亀岡氏は、2024年10月15日に公示された衆院選直前の同3~13日の間に、福島1区内で行われた六つの祭りに参加した27団体に計25万円を寄付したことが公選法違反に問われている。亀岡氏は落選した。
公選法は、選挙が近いかどうかにかかわらず、選挙区内での寄付をいかなる名義でも禁じている。だが、違法な寄付をしたとしても政治家が実際に立件されるかどうかは警察・検察の胸三寸。捜査機関が亀岡氏の立件に動いたのは、落選し議員バッジを失ったからだと言われている。
この間、亀岡氏は発信を控える一方で、今年2月の衆院選には後を継いだ長男の偉一氏(37)が福島1区から無所属で立候補した。自民党公認候補には福島市選挙区選出の元県議、西山尚利氏(61)が立ち、偉一氏と中道公認の前職金子恵美氏(60)を退けて当選した。かつては自民党として表向きはまとまっていた保守系が、あからさまに分裂しているのが福島1区の現況だ。
亀岡氏の弁護団は東京から来る検察官上がりの弁護士2人が率い、丁々発止の応酬が繰り広げられている。3月16日の公判の中でも特筆すべきやり取りがあった。
弁護人「亀岡氏以外の政治家が祭りに寄付したと聞いたことは?」
秘書「福島稲荷神社の祭礼で同席したある政治家が、『実際は現金を渡したが、お茶にすり替えてもらった』と言っていた」
弁護人「国会議員や地方議員などどのような身分の政治家か」
検察官「異議あり。今回の事件とは関係ない」
弁護人「同選挙区での類似事案にもかかわらず、その政治家は立件されていないことを問題視している。身分は必要。実名は求めていない」
島田環裁判長は「質問の趣旨が分からない」といぶかしんだ。
弁護人「再度質問です。この政治家は誰か」
秘書「県会議員です」
弁護人は、別の政治家の寄付行為を明らかにしようと、異議が差し込まれるたびに質問の切り口を変えたが、最終的に島田裁判長が「意図が読めない」と呆れ、質問を止めた。弁護人は裁判所の訴訟指揮に異議を申し立てたが、これも却下された。

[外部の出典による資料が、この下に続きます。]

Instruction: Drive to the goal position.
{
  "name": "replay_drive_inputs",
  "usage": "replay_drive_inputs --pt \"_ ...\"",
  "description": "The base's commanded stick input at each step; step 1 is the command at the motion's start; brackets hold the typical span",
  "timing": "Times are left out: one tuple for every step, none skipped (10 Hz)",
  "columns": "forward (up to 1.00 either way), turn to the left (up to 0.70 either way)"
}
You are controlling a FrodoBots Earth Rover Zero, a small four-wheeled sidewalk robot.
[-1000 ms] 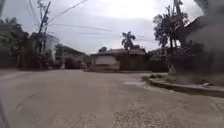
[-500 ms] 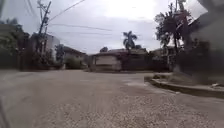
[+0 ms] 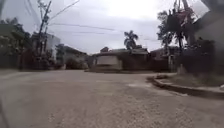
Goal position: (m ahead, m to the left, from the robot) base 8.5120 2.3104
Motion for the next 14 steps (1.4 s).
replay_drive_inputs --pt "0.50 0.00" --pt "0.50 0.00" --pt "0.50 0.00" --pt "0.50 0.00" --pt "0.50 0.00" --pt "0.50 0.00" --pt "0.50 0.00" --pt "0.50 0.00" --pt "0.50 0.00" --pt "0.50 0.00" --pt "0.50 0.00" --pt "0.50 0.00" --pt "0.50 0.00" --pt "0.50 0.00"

断片的な話をつなげると、要するに「祭礼を訪ねた国会議員や県議も亀岡氏と同じように自ら寄付していた」と言いたかったらしい。「この道路では、警察はある程度のスピード超過を許容し、違反には問わないのに、自分だけ狙い撃ちするのは不当だ」という恨み節に似ている。秘書は前出の県議から、「『亀岡さんが1年前にした寄付が警察に目を付けられ、今年は張られているよ』と教えられた」とも証言した。
傍聴人は亀岡氏の支持者の他、自民党員、党所属の地方議員たちが多い。この日は福島市議や二本松市議がいた。弁護人の質問は遮られ、意味深なやり取りに終わってしまったが、仲間内には、亀岡氏が言いたいことが暗に伝わったのだろう。